O Supremo Tribunal Federal decidiu que tais e quais documentos que integram o arquivo da investigação de um órgão administrativo do Estado não podem ser exibidos ou entregues na sua integralidade para outro órgão do Estado, ressalvando o direito de acesso aos documentos desde que indicados na sua identidade, e desde que o interesse neles esteja incluído na competência do órgão estatal interessado no acesso.
Essa matéria traz sua relevância, atualmente, com o conflito judicial entre o grupo de procuradores da Lava Jato e a sua chefia maior, ou seja, o Procurador Geral da República (PGR).
A questão pode ser resumida assim: o promotor ou o procurador é intocável na sua atuação. Mas ele tem o poder ou o direito de ocultar documentos de sua investigação, como se fosse propriedade sua?
O grupo de procuradores da Lava Jato em Curitiba infla sua arrogância, que a impunidade tardia não ceifou, com grave perversão da ordem jurídica.
Por quê? Pergunta o cidadão.
Esses procuradores apresentaram, antes e seguidamente, como lição desarquivada, o mantra conhecido de qualquer analfabeto – ninguém está acima da lei. Eles mesmos devem agora estar se imaginando acima dela.
Eis o raciocínio que segue: a Lei Orgânica do Ministério Público é de natureza hierárquica, celebrando a independência funcional do procurador ou promotor em qualquer investigação. Mas o pressuposto dessa garantia é que a autoridade atue dentro da lei.
Trata-se, no caso, do acirrado ânimo de querer colocar o manto do sigilo para impedir acesso à autoridade máxima da instituição à qual esses procuradores pertencem.
Ora, não se admite um verdadeiro “gueto” na escala hierárquica de uma mesma instituição.
O conflito inimaginável nesse momento de trepidação da ordem jurídica, para a qual contribuiu firmemente a arrogância desses procuradores e do ex-juiz que até os comandou, está no Supremo Tribunal Federal, com a liminar concedida pelo presidente autorizando o acesso. A independência para investigar não se desdobra em autonomia para esconder ou arquivar o resultado da investigação, como patrimônio particular, especialmente para o órgão superior de sua instituição.
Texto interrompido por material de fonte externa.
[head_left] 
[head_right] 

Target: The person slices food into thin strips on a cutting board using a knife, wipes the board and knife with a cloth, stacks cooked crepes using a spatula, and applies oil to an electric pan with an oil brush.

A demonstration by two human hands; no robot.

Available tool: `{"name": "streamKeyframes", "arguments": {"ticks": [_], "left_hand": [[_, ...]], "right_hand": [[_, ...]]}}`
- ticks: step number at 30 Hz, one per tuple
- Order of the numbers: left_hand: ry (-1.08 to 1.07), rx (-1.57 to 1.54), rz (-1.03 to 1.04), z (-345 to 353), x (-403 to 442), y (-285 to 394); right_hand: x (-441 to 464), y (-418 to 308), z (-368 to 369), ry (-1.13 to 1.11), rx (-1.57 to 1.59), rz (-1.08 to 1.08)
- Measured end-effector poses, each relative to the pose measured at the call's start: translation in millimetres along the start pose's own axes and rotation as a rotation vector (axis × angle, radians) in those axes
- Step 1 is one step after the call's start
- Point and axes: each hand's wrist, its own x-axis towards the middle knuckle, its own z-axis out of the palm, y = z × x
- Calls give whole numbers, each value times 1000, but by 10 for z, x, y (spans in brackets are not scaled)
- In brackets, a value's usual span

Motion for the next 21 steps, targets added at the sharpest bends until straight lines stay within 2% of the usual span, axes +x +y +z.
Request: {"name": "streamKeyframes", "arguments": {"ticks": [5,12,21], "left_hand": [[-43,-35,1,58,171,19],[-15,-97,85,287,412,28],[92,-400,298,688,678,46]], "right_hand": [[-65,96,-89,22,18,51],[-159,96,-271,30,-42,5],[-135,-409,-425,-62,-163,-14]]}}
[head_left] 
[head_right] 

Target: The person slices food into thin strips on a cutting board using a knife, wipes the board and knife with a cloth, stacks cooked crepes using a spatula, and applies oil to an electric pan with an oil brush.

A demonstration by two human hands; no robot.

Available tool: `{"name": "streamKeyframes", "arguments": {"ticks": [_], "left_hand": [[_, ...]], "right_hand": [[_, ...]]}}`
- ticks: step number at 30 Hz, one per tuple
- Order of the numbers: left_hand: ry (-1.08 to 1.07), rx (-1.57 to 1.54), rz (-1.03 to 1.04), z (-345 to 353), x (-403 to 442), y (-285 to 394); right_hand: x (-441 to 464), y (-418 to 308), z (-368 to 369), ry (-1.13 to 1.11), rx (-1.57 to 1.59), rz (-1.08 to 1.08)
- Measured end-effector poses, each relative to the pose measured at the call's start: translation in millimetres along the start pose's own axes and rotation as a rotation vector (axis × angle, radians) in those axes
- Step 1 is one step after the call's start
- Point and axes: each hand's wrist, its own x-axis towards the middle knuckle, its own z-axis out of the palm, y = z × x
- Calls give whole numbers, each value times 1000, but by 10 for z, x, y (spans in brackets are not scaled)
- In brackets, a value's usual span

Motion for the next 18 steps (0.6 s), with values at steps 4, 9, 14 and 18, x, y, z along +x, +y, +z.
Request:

O Ministério Público Federal, com a atuação abusiva da “república de Curitiba”, tornou-se motivo de controvérsia pública. Os abusos da Lava Jato alcançaram o conhecimento nacional e internacional, veiculados pelo site The Intercepte pela Agência Pública. Tais relatos são tão minuciosos que foram confirmados por procuradores no início desse rosário de abusos. Houve até o precedente da procuradora, que de sua parte pediu desculpas. No entanto, tão logo sentiram que a matéria explosiva seria esticada, no espaço e no tempo, os envolvidos começaram a declarar que a prova era ilícita, como se a imprensa não tivesse a liberdade, como tem, de não revelar sua fonte, e não fosse imprensa livre, como deve ser. Aliás, os vazamentos ilícitos e impunes daquela “república curitibana” fizeram a história negativa da justiça brasileira. E a revelação da parceria com agência de investigação ou de espionagem norte-americana, à revelia do governo brasileiro, desvela o absurdo de se ter um “gueto”, na estrutura do Estado brasileiro, sustentado pela falácia de que o embate contra corrupção, tarefa diária de cada cidadão, dos poderes e das instituições, salvaria um dia o Brasil.
Vale recordar que essa tal “corrupção”, na história constitucional e política do Brasil, é a convidada de honra quando querem golpear as nossas instituições democráticas.
Essa divulgação – massiva – desabona a instituição à qual eles pertencem, colocando no pelourinho do descrédito inclusive a lisura do Poder Judiciário, com o comprometimento de sua legitimidade.
Um brasileiro independente, mas vassalo de interesse estrangeiro, em qualquer área de atuação, revela o país contaminado pela desonra.
O assunto é de gravidade máxima e precisa ser desventrado, uma vez que não basta gritar que tantas publicações advieram de fonte ilícita para enterrar a prova descoberta do abuso na catacumba dos sem-vergonhas (“A verdadeira ameaça à Lava Jato”, publicado neste blog, em 16 ago. 2018).
O que assombra os procuradores e o ex-juiz e ex-ministro é a surpresa veiculada em nível mundial, confirmando o que os advogados denunciavam sem serem ouvidos: senhores, agora todos sabem!